A hands-on guide to collect and store twitter data for timeseries analysis
“A couple of weeks back, I was working on a project in which I had to scrape tweets from twitter and after storing them in a csv file, I had to plot some graphs for timeseries analysis. I requested Twitter for Twitter developer API, but unfortunately my request was not fulfilled. Then I started searching for python libraries which can allow me to scrape tweets without the official Twitter API.
To my amazement, there were several libraries through which you can scrape tweets easily but for my project I found ‘Snscrape’ to be the best library, which met my requirements!”
What is SNScrape?
A scraper for social networking platforms known as snscrape (SNS). It retrieves objects, such as pertinent posts, by scraping things like user profiles, hashtags, or searches.
Install Snscrape
Snscrape requires Python 3.8 or higher. The Python package dependencies are installed automatically when you install Snscrape. You can install using the following commands.
-
pip3 install snscrape
-
pip3 install git+https://github.com/JustAnotherArchivist/snscrape.git (Development Version)
For this tutorial we will be using the development version of Snscrape. Paste the second command in command prompt(cmd), make sure you have git installed on your system.
Code walkthrough for scraping
Before starting make sure you have the following python libraries:
- Pandas
- Numpy
- Snscrape
- Tqdm
- Seaborn
- Matplotlit
Importing Relevant Libraries
To run the scraping program, you will first need to import the libraries
import pandas as pd import numpy as np import snscrape.modules.twitter as sntwitter import datetime from tqdm.notebook import tqdm_notebook import seaborn as sns import matplotlib.pyplot as plt sns.set_theme(style="whitegrid")
Taking User Input
To scrape tweets, you can provide many filters such as the username or start date or end date etc. We will be taking the following user inputs which will then be used in Snscrape.

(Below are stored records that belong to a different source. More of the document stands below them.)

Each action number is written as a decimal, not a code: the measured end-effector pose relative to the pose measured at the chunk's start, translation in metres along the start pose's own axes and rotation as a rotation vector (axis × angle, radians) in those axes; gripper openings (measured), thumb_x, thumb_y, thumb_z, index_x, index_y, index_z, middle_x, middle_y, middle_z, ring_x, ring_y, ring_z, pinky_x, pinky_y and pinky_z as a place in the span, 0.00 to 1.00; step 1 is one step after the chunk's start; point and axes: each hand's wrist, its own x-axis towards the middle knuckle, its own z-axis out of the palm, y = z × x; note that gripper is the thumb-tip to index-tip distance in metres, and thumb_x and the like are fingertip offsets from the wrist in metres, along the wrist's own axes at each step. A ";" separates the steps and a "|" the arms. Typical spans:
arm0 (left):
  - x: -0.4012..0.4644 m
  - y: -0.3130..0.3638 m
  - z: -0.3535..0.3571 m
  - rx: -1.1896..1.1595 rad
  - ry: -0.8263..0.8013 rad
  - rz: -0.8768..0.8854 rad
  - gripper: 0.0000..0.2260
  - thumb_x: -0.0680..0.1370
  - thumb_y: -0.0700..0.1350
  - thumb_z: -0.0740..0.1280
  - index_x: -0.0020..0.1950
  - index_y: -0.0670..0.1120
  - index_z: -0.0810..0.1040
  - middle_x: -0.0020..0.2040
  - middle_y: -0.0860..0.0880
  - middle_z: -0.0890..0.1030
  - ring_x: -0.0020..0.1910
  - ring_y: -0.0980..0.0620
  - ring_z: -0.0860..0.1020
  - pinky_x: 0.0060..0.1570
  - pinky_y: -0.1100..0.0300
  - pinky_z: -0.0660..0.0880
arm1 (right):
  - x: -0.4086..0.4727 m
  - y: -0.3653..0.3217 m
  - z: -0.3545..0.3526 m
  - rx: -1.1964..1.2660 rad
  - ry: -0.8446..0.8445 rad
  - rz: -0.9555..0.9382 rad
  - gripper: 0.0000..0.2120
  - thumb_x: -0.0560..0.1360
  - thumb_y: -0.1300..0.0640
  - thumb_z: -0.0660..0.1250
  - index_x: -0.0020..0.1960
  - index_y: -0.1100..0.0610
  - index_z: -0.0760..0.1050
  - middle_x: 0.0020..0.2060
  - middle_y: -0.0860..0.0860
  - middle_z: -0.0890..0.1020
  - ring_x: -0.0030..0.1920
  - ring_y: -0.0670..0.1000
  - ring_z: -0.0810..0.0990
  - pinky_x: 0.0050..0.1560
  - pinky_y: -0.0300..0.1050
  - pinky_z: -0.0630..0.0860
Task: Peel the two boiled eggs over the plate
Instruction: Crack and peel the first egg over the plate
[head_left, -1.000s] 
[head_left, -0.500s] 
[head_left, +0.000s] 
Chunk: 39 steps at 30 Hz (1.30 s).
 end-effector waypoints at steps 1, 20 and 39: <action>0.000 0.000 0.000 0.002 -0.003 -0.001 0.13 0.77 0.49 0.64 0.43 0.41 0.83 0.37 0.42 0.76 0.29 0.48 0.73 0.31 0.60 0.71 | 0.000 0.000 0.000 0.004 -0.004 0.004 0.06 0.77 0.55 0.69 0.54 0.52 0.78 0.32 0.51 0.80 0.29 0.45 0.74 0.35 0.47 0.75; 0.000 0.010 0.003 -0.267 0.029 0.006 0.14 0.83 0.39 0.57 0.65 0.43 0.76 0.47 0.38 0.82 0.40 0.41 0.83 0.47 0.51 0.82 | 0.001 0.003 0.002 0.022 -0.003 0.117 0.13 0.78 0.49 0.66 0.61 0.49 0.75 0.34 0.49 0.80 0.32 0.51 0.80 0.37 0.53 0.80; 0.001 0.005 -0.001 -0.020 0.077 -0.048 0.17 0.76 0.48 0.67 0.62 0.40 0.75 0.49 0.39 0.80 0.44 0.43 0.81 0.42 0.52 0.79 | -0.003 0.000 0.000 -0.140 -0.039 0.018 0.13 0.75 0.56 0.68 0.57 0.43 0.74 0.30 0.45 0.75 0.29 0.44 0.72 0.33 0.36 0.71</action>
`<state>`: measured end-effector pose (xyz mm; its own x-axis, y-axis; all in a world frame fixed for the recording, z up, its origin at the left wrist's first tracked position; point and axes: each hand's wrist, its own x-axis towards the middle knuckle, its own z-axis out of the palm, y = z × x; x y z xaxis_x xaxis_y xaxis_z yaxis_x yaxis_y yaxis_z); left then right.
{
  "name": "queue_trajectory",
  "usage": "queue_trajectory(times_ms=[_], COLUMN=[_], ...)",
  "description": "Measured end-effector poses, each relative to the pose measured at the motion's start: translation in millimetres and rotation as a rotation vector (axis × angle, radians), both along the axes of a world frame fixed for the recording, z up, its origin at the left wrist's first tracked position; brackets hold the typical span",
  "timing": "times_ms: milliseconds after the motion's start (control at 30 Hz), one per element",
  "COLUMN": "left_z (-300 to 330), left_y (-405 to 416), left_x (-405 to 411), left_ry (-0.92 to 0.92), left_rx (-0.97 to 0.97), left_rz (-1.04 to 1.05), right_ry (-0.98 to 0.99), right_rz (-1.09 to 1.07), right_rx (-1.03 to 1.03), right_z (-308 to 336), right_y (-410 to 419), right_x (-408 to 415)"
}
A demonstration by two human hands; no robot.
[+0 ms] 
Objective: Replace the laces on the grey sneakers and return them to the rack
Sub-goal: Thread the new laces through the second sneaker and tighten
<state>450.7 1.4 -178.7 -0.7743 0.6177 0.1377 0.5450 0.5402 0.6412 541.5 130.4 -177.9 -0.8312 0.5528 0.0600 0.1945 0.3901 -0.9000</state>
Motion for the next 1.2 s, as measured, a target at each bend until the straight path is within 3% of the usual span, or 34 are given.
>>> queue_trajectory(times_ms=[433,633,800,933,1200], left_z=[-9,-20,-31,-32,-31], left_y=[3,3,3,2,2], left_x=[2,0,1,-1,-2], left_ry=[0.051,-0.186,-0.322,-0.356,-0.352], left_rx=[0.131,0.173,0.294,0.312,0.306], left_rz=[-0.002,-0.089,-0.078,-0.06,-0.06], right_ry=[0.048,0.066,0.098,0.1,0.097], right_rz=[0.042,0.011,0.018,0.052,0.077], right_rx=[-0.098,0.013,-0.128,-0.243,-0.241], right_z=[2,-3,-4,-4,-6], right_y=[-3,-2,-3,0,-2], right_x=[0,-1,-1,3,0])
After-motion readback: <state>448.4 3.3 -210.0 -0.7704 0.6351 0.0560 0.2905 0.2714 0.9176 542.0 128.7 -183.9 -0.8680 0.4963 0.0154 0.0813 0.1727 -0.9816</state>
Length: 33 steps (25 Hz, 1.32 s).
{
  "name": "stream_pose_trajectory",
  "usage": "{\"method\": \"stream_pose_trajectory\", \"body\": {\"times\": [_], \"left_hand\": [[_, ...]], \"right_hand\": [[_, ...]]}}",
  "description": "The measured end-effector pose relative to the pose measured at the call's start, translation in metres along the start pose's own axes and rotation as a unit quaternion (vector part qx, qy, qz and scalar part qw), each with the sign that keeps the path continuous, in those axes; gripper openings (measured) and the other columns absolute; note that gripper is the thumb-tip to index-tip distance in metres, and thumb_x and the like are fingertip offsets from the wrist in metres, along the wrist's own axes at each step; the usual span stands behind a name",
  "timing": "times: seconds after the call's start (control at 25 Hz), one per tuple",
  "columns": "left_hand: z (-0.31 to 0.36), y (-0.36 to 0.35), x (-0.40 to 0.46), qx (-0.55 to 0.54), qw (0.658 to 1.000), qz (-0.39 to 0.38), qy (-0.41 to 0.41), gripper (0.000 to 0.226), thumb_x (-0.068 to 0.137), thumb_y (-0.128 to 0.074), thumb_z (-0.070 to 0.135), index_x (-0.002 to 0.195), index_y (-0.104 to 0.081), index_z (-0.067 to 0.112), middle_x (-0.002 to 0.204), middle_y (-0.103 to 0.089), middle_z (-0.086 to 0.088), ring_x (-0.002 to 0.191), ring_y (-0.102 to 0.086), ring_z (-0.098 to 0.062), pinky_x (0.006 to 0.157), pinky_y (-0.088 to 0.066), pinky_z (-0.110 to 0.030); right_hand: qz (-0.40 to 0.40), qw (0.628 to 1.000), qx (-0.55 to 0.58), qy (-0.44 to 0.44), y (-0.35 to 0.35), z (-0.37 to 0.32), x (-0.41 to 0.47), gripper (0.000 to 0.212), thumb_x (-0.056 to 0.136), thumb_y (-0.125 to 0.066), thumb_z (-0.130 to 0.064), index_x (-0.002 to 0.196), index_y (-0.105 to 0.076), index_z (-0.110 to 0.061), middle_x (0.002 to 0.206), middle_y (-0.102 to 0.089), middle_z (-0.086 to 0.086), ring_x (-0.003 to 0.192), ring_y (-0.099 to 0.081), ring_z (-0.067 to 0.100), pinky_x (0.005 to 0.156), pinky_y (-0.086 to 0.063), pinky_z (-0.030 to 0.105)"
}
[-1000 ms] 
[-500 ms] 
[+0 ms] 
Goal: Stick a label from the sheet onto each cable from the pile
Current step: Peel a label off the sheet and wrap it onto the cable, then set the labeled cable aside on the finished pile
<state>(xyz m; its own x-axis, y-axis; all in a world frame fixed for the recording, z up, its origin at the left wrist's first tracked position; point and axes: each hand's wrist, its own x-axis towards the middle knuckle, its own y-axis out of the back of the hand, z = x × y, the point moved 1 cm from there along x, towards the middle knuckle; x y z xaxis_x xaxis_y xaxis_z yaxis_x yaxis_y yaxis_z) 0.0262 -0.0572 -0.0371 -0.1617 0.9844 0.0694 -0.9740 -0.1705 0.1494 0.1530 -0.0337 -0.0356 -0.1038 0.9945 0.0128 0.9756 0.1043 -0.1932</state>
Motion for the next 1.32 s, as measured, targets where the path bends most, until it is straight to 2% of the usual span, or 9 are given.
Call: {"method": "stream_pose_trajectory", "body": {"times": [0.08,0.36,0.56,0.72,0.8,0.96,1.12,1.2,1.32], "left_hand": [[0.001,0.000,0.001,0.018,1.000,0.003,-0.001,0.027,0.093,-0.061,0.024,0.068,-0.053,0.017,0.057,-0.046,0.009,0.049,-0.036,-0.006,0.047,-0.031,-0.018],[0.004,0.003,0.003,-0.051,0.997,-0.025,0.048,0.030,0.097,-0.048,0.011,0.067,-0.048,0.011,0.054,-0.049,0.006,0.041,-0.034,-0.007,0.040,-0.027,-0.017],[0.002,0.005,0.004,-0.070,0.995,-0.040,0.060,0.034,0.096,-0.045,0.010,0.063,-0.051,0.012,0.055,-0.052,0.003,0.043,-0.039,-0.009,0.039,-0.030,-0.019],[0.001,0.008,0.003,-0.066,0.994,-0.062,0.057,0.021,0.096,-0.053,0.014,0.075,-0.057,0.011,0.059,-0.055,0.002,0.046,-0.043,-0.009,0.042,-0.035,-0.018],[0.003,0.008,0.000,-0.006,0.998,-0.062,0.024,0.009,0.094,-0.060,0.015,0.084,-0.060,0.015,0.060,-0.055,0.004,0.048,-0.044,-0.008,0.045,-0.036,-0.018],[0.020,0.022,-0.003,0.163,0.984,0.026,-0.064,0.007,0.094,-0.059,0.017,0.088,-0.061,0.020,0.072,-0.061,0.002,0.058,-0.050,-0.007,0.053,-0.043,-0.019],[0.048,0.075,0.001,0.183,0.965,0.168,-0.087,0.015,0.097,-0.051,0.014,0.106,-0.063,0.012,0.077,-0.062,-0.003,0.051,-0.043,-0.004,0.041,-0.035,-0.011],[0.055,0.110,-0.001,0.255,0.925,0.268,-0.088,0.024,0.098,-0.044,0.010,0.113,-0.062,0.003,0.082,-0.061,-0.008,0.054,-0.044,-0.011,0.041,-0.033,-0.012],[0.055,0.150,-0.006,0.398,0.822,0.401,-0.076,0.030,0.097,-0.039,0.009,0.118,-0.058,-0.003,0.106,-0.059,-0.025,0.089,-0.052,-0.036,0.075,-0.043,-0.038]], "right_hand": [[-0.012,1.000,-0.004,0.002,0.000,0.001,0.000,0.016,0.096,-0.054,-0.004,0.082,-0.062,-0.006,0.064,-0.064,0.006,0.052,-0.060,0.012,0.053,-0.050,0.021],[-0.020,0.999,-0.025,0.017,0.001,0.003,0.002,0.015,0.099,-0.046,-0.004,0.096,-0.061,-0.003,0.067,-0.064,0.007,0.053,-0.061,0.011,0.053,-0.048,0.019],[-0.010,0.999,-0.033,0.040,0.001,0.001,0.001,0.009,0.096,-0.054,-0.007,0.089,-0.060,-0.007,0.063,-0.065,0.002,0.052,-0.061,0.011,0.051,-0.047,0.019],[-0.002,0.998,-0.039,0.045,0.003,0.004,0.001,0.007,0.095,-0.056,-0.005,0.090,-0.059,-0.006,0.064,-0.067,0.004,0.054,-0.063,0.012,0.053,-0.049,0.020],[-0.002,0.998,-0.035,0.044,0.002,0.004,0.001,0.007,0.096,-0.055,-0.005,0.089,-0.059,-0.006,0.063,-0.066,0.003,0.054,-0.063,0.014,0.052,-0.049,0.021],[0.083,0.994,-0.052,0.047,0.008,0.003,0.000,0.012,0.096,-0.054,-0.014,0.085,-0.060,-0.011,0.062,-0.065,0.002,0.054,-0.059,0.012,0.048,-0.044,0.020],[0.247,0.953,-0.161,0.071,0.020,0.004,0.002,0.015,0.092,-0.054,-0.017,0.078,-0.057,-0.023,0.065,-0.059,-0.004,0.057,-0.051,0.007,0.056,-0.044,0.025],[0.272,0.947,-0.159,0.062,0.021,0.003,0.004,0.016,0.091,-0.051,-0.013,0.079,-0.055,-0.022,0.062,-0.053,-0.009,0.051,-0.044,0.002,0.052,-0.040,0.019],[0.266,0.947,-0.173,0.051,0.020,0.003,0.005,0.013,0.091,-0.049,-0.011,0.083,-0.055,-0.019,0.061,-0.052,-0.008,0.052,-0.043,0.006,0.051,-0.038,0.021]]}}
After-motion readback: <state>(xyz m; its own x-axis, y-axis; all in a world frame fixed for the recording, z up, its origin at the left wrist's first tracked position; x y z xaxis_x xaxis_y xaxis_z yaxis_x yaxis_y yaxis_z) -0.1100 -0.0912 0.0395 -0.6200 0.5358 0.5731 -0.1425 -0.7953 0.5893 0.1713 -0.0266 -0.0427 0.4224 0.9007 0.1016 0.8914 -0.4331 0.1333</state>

- Text: The query to be matched. (Optional)
- Username: Specific username from twitter account. (Required)
- Since: Start Date in this format yyyy-mm-dd. (Optional)
- Until: End Date in this format yyyy-mm-dd. (Optional)
- Count: Max number of tweets to retrieve. (Required)
- Retweet: Include or Exclude Retweets. (Required)
- Replies: Include or Exclude Replies. (Required)
For this tutorial we used the following inputs:
text = input('Enter query text to be matched (or leave it blank by pressing enter)') username = input('Enter specific username(s) from a twitter account without @ (or leave it blank by pressing enter): ') since = input('Enter startdate in this format yyyy-mm-dd (or leave it blank by pressing enter): ') until = input('Enter enddate in this format yyyy-mm-dd (or leave it blank by pressing enter): ') count = int(input('Enter max number of tweets or enter -1 to retrieve all possible tweets: ')) retweet = input('Exclude Retweets? (y/n): ') replies = input('Exclude Replies? (y/n): ')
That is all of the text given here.